Treehymn (Elf Lineage Festival)

Each leaf that falls is a mournful tear shed by the forest, or so the elves claim. Their bond with the natural world, and the forest in particular, is unparalleled among the Goodly Folk and when the first chill winds of autumn blow through the ageless woodlands of the world, they know that Treehymn will soon be upon them. On the first new moon of autumn, elves gather and for those three nights they sing songs of promise and mourning to the forest which will sleep until the coming spring. No spoken words are passed between the elves and no outsiders are permitted to attend. Only a choir of elves, the music of their voices joining with the wind and sound of falling leaves. 

While the greatest and most common tradition among elves is to sing together a song for the death of all that will fade in the winter and the promise to protect what remains until spring, other silent rituals also occur. Some elves slip alone under cover of darkness with a single seed, which they set into the earth with a single tear they have shed, in hopes that it will grow fresh and new - a sign that life shall endure for all time as the elves themselves do. A rare few elves join in no songs, but instead sit and listen to the sound of falling leaves as a means to commune with the other natural creatures that dwell there in harmony with the land, hoping to carry a small part of that peace with them through the winter.

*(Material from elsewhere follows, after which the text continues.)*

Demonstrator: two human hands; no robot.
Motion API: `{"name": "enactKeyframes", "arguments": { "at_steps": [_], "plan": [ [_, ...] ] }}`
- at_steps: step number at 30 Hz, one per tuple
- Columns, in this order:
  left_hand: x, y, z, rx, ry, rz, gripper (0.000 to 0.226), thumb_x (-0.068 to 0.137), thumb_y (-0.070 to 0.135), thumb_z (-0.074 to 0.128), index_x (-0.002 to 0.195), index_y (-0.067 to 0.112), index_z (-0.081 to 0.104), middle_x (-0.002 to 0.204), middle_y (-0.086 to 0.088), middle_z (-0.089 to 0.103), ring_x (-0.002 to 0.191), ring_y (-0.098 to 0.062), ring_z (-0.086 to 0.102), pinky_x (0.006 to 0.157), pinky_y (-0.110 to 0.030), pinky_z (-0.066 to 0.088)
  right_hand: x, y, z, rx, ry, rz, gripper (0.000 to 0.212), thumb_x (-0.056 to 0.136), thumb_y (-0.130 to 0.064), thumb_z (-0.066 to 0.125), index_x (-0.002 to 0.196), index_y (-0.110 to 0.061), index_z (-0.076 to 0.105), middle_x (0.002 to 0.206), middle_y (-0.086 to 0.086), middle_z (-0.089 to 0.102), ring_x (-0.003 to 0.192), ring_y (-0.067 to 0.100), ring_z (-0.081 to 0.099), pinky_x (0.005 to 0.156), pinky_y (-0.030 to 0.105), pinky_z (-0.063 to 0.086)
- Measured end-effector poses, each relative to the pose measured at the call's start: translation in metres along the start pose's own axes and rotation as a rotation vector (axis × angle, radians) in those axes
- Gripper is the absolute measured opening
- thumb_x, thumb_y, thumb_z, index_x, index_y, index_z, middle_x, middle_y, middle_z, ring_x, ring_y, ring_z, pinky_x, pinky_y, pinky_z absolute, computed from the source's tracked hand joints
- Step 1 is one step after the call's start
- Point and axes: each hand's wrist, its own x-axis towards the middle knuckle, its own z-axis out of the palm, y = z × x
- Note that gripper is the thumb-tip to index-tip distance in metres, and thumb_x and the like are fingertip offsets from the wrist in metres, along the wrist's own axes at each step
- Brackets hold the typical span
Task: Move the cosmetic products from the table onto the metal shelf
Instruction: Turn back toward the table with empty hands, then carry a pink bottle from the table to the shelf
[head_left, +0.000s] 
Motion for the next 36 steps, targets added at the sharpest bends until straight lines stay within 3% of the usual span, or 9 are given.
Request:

One of the following Festival Actions may be taken by during Treehymn by an elf player character:

  • Choir of Falling Leaves: An elf selecting this Festival Action has joined in the great Treehymn to honor the fading forest. With a successful Resolve-based Attribute Saving Throw they are able to find some semblance of peace in the fading places of the Mortal Realm and receive Advantage on all Despair Saving Throws made facing the sorrow of Fallen Allies (see THJ2e, page 79) 

  • Seeds of Sorrow and Renewal: The elf goes into the forest in solitude and sets a single seed into the ground, then weeps for the winter to come and all the trees who shall not be reborn upon the coming spring in hopes that some of that lost life will be rekindled in this new seed. If the elf makes a successful Resolve-based Saving Throw, they are immune to the effects of crossing a Blighted Land (see THJ2e, page 88) provided that they return during the next Treehymn to tend the newborn sapling. An elf that does not do this suffers Disadvantage on all Saving Throws made to resist the effects of Blighted Lands for abandoning their promise.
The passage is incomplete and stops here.